ROMA – Di videosorveglianza per una maggiore sicurezza sui mezzi pubblici, si è già parlato. A Roma sono però in procinto di essere inaugurati impianti ancora più innovativi, che dovrebbero essere una garanzia assoluta per il benessere dei passeggeri e una forte tutela dei mezzi stessi rispetto ad atti vandalici.
“Ecco come funziona la videosorveglianza a bordo dei 420 nuovi bus”: su Twitter Nicola Zingaretti, il governatore del Lazio ha condiviso il video che mostra come sui nuovi pullman di Cotral, la compagnia regionale che assicura i collegamenti extraurbani su gomma, funzioni un sistema di videosorveglianza che filma e registra tutto ciò che avviene nei diversi segmenti del mezzo.
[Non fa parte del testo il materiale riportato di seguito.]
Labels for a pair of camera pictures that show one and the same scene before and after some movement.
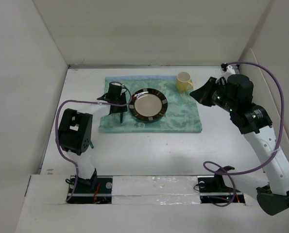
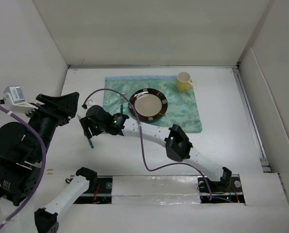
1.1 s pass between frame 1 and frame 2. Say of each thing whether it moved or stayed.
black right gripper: moved
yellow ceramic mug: stayed
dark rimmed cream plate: stayed
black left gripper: moved
Due i risultati: si agisce in forma preventiva sulla sicurezza perché chi sale sul bus sa che verrà filmato, ovunque decida di sedersi, e che le immagini resteranno a disposizione delle forze dell'ordine per 48 ore. Si contrastano anche le azioni vandaliche perché chi danneggia i mezzi potrà poi essere agevolmente identificato grazie alle immagini delle telecamere. Allo stato attuale il sistema di videosorveglianza è presente su 240 nuovi bus, ma presto sarà completata la consegna dei mezzi appena acquistati per un totale di 420 unità.
Risolto il problema della privacy, in tema di sicurezza è stato di recente stipulato al riguardo un protocollo con la Questura di Roma.